What Are Meal Replacement Shakes?
Unlike protein shakes, which get the bulk of their calories from one main source (protein), meal-replacement shakes are designed to take the place of a low-calorie meal. They usually contain a mixture of carbohydrates, protein and fat as well as added vitamins and minerals. They may come in a ready-to-drink liquid or in a powder form that you mix with either water or some kind of low-calorie milk, like almond milk.

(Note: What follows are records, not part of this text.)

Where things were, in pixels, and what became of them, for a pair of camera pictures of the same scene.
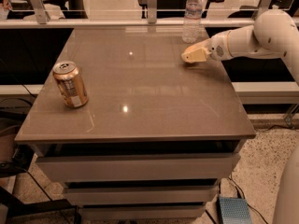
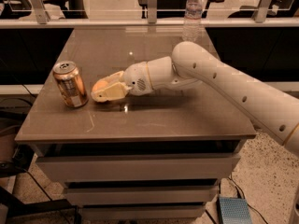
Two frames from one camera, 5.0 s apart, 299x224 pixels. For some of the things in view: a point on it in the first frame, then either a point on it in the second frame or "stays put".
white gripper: x=219 y=49 -> x=135 y=77
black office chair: x=171 y=0 stays put
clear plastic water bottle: x=193 y=30 stays put
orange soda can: x=70 y=83 stays put
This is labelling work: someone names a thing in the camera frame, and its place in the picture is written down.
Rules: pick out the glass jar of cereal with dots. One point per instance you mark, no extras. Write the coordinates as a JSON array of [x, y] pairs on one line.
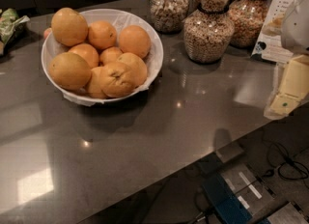
[[208, 31]]

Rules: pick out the green snack packet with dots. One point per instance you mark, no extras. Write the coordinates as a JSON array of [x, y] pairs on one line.
[[11, 27]]

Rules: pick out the large orange front left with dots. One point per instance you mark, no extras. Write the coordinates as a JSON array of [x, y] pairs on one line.
[[69, 71]]

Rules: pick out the white bowl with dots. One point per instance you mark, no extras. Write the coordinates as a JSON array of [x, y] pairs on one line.
[[120, 20]]

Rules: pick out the glass jar of granola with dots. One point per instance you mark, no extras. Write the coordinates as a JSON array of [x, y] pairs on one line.
[[248, 17]]

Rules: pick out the small orange centre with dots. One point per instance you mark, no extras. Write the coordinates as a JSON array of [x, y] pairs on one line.
[[109, 55]]

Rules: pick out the large orange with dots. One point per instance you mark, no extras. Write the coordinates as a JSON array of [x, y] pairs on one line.
[[69, 27], [69, 71]]

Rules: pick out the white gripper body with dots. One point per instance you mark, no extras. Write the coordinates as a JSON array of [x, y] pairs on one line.
[[296, 30]]

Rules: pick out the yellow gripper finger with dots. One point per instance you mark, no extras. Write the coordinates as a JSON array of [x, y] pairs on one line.
[[290, 87]]

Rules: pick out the orange top middle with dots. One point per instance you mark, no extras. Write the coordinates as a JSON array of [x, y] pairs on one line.
[[102, 34]]

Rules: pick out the orange front bottom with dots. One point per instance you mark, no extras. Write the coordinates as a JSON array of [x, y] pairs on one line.
[[93, 88]]

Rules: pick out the pink fruit behind bowl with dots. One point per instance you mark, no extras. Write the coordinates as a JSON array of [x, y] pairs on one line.
[[46, 32]]

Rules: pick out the wrinkled orange front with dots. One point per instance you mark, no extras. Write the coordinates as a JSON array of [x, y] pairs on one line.
[[117, 80]]

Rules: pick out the orange right front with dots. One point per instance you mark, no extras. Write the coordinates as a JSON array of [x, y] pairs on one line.
[[138, 66]]

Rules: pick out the allergen info card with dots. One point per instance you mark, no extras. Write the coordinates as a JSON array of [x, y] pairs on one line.
[[268, 46]]

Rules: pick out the large orange top left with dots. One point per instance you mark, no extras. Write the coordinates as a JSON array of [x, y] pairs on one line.
[[69, 27]]

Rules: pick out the glass jar of nuts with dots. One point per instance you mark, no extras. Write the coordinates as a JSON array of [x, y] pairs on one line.
[[167, 15]]

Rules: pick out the orange centre left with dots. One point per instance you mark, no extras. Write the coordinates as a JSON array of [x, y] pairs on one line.
[[88, 53]]

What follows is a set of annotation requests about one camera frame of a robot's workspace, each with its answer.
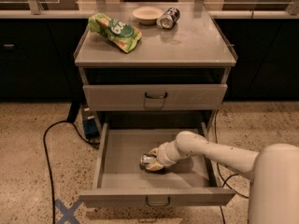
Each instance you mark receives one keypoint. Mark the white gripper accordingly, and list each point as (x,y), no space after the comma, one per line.
(163,157)

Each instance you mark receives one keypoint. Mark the silver blue redbull can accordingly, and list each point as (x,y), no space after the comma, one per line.
(146,161)

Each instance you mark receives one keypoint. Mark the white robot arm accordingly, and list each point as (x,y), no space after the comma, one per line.
(273,173)

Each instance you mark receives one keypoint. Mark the open grey middle drawer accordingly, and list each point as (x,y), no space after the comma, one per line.
(120,181)

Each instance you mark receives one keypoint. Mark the grey upper drawer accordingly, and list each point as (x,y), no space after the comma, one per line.
(154,97)

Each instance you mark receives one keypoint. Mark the grey drawer cabinet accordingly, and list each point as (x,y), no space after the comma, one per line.
(193,52)

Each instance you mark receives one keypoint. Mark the dark soda can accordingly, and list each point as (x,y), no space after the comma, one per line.
(169,18)

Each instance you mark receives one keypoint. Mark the blue power box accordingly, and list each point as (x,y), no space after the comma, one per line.
(88,122)

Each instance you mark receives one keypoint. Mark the blue tape cross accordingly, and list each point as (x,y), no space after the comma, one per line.
(68,213)

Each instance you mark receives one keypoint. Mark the green chip bag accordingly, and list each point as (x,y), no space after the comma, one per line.
(123,35)

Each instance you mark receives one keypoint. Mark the beige bowl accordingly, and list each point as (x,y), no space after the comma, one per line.
(147,15)

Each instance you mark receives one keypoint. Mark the dark counter cabinet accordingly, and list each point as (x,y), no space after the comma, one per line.
(37,65)

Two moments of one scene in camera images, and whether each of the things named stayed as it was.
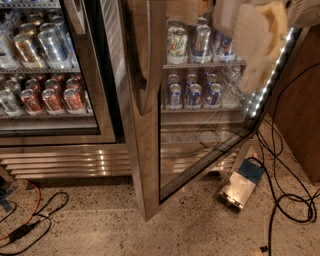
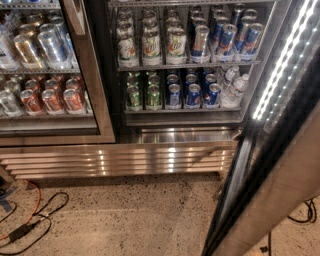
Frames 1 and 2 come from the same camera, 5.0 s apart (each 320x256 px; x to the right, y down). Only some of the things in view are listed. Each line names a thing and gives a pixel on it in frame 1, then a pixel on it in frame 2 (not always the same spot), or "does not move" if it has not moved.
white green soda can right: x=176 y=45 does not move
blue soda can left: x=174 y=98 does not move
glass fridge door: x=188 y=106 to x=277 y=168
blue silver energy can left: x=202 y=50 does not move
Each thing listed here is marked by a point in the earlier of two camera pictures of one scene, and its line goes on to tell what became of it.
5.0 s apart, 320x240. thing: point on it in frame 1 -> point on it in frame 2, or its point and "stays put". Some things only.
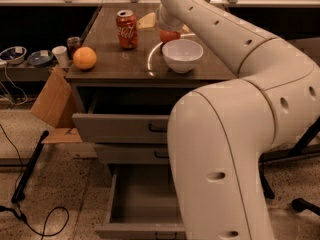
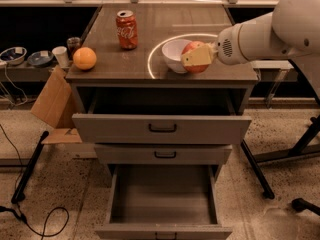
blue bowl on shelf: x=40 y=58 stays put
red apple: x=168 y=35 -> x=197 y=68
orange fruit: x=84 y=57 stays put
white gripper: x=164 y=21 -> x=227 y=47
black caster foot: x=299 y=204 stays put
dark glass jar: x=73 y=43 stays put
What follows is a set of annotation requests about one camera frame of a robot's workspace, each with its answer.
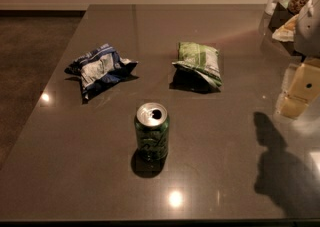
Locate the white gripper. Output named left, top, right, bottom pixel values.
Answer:
left=278, top=0, right=320, bottom=119

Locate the green soda can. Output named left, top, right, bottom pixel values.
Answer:
left=134, top=102, right=170, bottom=161

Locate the pale snack packet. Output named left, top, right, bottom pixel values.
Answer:
left=272, top=15, right=299, bottom=42

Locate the green chip bag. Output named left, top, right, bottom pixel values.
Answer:
left=172, top=42, right=222, bottom=88

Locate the blue chip bag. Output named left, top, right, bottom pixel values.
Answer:
left=65, top=44, right=138, bottom=100

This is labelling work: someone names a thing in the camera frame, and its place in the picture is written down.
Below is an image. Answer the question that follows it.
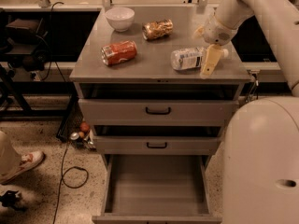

One of the biggest benefits of meal-replacement shakes is convenience. They take the guesswork out of figuring out how to design a balanced, low-calorie meal and they're already prepared (or close to being prepared if they come as a powder), so you don't have to spend any time cooking. Other benefits of meal-replacement shakes include:
- Less decision-making
- Less contact with higher-calorie, tempting foods that aren't on your plan
- Pre-determined portion control
- No need to weigh or measure foods
- Easy to transport
- Require little preparation and almost no cleanup
The American Diabetes Association also points out another benefit of meal-replacement shakes that's called sensory-specific satiety. When you eat or drink the same foods (or in this case, meal-replacement shakes) repeatedly, you develop a decreased sense of pleasure to the taste and smell of the food.
When this happens, you start to eat or drink just to satisfy your hunger, instead of looking to excite your taste buds. The theory behind sensory-specific satiety is that when food (or drinks) are monotonous, you're more likely to take in fewer calories.
Weight Loss With Replacement Shakes
The underlying weight-loss principle behind meal-replacement shakes is calorie restriction, although research shows that replacing your meals with nutrient-balanced shakes may have a slight edge over calorie restriction on its own.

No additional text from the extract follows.